Dott. Angelo Vella: “In caso di rigidità muscolare è bene intervenire senza indugiare, per non incorrere in patologie vere e proprie”
A più di un anno e mezzo dallo scoppio della pandemia, che ha costretto il mondo del lavoro e dell’istruzione a spostarsi da luoghi fisici a virtuali, sono aumentati inevitabilmente i casi di persone con rigidità muscolare. Sono sempre di più le ore trascorse davanti a tablet e computer nell’arco di un’intera giornata e meno quelle dedicate a movimento ed attività fisiche, con uno stile di vita sedentario che primeggia su tutti gli altri.
Il Dottor Angelo Vella, fisioterapista, posturologo e osteopata con sede in Villa di Briano (CE), ha sottolineato come il problema della rigidità muscolare sia assolutamente da non sottovalutare: “In caso di rigidità muscolare è bene intervenire senza indugiare, per non incorrere in disturbi e patologie vere e proprie”.

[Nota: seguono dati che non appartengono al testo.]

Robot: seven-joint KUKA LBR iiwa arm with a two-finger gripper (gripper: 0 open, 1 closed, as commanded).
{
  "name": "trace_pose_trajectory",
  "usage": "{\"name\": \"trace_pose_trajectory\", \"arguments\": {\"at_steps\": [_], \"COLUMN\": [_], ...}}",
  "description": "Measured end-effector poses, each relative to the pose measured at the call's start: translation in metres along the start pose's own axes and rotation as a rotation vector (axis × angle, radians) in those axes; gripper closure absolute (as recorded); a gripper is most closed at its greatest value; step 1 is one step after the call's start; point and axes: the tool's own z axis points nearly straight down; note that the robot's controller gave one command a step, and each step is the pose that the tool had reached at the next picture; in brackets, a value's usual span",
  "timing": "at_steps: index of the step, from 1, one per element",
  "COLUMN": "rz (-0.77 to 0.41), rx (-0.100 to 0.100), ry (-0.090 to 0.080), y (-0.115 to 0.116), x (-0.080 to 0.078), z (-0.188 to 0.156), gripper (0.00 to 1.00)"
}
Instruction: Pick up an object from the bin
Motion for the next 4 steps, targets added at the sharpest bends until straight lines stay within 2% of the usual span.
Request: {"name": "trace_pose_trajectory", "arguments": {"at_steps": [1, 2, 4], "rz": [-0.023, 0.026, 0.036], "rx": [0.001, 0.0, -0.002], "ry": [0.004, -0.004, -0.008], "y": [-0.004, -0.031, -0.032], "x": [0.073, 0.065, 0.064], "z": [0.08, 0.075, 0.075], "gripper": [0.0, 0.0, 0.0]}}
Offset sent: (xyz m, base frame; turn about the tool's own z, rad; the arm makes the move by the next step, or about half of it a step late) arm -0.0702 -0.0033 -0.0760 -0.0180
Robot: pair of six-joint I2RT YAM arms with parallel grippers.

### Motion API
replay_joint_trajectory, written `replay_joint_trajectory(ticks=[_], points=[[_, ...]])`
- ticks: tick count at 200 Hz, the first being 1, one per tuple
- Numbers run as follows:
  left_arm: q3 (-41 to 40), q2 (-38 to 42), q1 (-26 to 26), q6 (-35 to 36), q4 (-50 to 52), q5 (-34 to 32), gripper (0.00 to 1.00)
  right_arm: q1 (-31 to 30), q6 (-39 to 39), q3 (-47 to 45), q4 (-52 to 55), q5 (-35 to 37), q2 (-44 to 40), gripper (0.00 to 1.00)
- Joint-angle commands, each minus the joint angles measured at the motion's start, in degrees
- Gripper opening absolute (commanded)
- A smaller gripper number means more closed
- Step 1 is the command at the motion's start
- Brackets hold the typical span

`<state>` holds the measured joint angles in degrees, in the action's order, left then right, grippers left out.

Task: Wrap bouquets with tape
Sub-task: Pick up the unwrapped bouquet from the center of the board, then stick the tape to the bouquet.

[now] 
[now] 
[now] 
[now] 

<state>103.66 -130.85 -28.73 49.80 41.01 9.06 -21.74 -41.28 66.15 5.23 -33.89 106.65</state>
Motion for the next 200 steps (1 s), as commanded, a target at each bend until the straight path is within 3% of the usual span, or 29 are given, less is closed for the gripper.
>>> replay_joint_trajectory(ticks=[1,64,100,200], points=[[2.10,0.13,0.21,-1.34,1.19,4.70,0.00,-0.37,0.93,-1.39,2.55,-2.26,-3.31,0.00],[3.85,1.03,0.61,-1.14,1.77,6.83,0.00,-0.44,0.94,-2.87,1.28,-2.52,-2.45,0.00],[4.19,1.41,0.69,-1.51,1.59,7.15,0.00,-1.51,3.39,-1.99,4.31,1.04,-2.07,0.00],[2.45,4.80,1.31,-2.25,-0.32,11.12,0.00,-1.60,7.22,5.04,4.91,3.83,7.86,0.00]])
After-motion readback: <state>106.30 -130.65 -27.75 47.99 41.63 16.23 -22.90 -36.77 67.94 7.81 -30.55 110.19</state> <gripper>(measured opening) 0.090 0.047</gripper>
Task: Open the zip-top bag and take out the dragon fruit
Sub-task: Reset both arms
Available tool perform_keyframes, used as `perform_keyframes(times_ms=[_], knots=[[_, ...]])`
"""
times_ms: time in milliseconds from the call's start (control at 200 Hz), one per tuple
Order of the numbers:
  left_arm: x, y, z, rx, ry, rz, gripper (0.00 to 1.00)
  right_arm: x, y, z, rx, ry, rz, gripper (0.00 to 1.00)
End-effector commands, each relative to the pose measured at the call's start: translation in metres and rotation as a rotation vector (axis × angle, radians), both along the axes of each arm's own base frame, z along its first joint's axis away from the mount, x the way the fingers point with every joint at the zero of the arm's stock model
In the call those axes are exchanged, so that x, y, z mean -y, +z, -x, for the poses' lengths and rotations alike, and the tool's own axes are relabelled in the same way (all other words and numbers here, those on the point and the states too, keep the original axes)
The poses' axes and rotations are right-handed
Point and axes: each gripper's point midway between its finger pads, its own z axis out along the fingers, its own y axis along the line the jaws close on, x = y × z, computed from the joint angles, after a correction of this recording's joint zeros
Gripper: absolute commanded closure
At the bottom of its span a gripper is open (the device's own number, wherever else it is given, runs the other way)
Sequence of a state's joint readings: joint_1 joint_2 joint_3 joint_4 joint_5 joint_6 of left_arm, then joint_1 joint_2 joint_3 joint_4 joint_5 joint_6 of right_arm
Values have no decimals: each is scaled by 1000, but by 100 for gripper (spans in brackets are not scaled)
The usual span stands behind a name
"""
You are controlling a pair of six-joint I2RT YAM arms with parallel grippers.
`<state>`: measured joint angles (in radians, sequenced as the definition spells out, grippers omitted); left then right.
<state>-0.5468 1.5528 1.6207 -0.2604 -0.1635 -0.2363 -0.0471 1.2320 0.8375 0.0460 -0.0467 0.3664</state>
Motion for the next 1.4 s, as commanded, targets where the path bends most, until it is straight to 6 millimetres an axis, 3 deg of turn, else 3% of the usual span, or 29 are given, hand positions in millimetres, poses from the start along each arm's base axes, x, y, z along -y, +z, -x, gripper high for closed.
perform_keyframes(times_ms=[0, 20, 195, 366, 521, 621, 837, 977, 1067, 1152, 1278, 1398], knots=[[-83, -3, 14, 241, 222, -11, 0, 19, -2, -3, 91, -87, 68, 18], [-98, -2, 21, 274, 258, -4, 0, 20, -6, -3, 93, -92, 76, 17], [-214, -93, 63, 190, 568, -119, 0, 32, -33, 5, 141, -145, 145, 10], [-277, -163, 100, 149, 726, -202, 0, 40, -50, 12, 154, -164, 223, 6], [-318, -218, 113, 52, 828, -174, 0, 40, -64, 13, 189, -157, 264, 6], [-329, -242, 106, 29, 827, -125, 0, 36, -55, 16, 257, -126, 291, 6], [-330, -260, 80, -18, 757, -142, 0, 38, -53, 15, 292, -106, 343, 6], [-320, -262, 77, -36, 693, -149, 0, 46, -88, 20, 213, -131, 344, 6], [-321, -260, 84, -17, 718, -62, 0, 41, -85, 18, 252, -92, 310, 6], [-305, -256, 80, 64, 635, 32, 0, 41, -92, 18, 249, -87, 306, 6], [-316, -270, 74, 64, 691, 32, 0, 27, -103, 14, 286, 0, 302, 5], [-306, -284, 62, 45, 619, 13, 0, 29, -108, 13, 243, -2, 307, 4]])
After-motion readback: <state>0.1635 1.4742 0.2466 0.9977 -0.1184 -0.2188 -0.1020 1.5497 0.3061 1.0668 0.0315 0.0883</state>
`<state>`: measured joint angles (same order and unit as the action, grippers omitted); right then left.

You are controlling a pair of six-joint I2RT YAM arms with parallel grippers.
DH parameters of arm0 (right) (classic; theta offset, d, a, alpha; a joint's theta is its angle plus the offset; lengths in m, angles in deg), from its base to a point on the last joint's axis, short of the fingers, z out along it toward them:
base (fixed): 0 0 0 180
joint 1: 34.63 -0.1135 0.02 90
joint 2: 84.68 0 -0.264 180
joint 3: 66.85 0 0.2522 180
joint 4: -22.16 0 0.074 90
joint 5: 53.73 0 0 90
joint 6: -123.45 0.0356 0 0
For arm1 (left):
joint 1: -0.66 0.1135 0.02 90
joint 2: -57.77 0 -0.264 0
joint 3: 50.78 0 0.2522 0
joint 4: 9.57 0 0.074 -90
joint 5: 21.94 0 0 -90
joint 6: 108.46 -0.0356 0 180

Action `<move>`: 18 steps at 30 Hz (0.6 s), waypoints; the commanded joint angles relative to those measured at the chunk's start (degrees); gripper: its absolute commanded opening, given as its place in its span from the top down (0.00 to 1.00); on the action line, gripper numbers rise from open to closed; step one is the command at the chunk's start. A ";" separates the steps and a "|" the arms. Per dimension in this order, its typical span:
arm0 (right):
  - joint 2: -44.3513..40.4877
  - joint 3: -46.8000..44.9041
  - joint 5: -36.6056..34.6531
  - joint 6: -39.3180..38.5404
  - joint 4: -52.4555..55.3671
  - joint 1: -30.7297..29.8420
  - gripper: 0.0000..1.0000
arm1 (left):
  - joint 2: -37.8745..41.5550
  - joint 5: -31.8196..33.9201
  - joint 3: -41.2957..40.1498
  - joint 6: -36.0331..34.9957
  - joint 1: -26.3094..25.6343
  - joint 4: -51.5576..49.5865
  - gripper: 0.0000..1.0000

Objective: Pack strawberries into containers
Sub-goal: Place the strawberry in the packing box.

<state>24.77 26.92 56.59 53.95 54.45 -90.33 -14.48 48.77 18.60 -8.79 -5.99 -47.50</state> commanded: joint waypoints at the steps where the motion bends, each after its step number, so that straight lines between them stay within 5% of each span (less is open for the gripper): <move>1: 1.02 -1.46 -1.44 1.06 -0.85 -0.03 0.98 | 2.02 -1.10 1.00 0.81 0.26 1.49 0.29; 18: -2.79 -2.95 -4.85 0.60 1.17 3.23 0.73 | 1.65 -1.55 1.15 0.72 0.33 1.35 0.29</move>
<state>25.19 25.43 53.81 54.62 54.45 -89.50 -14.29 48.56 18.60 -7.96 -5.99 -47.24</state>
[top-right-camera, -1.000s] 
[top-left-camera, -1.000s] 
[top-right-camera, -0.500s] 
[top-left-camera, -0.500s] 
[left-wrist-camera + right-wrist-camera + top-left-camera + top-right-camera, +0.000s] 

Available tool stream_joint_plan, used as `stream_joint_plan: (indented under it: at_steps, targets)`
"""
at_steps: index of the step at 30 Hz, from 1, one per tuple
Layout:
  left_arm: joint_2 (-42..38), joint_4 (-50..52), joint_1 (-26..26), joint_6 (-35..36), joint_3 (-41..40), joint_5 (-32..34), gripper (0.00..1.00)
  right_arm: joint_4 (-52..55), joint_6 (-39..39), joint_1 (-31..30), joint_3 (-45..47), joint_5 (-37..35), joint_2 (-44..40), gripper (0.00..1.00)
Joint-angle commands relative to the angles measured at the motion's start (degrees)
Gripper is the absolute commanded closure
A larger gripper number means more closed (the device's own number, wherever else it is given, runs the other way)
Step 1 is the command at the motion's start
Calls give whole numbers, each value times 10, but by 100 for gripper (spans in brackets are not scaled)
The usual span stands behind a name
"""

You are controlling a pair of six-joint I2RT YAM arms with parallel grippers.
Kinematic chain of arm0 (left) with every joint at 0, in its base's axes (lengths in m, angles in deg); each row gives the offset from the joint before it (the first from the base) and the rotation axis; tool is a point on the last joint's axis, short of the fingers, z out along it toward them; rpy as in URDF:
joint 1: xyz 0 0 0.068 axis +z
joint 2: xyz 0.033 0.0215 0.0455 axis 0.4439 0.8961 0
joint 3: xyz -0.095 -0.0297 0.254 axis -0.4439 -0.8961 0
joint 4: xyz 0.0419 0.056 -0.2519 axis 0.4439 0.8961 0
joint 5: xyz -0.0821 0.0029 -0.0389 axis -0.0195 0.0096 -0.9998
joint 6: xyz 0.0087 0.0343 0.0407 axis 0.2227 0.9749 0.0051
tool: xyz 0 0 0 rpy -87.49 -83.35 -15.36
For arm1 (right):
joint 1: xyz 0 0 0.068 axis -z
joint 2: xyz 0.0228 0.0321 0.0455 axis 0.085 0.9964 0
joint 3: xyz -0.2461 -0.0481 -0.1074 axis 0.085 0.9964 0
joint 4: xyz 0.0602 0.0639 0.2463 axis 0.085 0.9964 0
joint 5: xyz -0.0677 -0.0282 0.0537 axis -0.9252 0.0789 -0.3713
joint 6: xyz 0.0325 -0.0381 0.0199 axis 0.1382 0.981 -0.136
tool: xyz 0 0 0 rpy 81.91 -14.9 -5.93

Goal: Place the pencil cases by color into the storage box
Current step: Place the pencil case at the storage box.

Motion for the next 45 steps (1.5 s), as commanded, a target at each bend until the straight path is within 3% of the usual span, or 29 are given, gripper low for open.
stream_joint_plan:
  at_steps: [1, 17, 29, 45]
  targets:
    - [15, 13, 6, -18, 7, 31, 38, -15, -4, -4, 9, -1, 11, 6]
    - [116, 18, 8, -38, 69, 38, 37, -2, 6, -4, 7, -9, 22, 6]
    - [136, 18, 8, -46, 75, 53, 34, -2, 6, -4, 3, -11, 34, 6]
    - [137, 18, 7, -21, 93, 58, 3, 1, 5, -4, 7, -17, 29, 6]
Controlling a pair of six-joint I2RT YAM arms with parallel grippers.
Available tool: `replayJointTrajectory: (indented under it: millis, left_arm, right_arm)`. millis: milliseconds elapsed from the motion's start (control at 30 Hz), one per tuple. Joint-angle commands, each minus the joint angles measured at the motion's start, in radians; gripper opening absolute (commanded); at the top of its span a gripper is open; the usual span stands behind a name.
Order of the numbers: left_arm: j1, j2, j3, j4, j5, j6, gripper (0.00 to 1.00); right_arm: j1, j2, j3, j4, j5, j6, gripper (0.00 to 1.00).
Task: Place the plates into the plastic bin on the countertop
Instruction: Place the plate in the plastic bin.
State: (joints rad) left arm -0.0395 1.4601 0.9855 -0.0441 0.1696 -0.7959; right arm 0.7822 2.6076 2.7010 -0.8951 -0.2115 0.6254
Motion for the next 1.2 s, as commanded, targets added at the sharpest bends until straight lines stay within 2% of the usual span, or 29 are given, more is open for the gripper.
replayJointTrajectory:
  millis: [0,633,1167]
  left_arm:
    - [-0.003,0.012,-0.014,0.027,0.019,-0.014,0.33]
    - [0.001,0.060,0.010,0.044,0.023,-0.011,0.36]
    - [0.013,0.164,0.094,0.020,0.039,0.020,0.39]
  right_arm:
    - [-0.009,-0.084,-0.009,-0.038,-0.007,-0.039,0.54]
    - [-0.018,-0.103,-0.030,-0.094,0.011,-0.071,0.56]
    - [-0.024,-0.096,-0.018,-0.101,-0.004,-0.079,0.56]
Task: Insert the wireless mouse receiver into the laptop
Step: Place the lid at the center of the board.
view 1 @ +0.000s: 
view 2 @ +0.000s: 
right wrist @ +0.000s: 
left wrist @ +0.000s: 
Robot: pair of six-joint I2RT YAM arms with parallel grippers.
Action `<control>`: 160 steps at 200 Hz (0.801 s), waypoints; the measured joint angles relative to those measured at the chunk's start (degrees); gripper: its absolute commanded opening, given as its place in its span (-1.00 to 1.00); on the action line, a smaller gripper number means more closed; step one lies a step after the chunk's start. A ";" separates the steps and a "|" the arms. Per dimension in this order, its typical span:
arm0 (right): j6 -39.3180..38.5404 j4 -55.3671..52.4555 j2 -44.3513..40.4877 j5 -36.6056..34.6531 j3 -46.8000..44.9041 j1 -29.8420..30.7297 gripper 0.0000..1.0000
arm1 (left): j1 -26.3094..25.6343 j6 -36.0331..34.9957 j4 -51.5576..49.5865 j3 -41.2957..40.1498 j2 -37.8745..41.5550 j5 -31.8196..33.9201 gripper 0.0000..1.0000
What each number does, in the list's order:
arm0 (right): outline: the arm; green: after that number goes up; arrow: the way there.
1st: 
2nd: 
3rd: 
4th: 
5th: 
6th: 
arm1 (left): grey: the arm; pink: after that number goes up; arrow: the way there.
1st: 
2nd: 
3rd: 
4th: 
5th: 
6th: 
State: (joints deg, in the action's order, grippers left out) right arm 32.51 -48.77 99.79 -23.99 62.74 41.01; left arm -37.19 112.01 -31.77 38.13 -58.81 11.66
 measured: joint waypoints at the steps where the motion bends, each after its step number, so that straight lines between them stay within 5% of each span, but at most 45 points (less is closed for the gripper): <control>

L’esperto ha indicato una serie di cause che possono far insorgere rigidità muscolare, suggerendo però anche alcune cure per risolvere i fastidi.

Le cause della rigidità muscolare possono essere tante. Tuttavia, è bene distinguerle in base all’eziologia: neurologica, ortopedica e posturale. La suddivisione è importante per capire il tipo di trattamento medico da applicare.
La rigidità muscolare di tipo ortopedico è spesso legata ad un trauma o ad un atteggiamento di difesa per un dolore percepito. Dopo un trauma, per esempio, il nostro corpo attua meccanismi neurofisiologici per ridurre al minimo lo stress che si può scaricare su quella articolazione, attivando però rigidità muscolare, e quindi una serie di compensi strutturali e posturali in grado di generare dolori e disturbi in altre sedi.
Nella rigidità muscolare posturale l’elasticità del sistema muscolare dipende dalla postura che, quando è sbagliata, permette al cervello di bloccare e ridurre la mobilità il più possibile, generando alla lunga molti problemi. L’esempio più comune è quello di chi soffre di Artrosi Cervicale. Tra le varie rigidità, quella posturale è la più importante da prevenire e da combattere, per non incorrere in disturbi come artrosi o disturbi alla colonna.

Come anticipato in precedenza, per ogni tipologia di rigidità muscolare esistono una cura e un trattamento specifico.
Nel caso di una rigidità muscolare di tipo neurologico, la fisioterapia e i farmaci prescritti dal neurologo sono fondamentali per cercare di mantenere un buon grado di movimento e aumentare l’elasticità tra le varie catene muscolari, aumentando così anche il senso di libertà nei movimenti dei pazienti affetti da patologie neurologiche.
In caso di rigidità muscolare posturale, si procede innanzitutto con una valutazione posturale e funzionale, in grado di valutare quali sono i distretti che sono rigidi. Dopo la valutazione è necessario eseguire un ciclo di ginnastica posturale ad hoc con il metodo Mezieres, che permette di riequilibrare e riallungare i muscoli più compressi.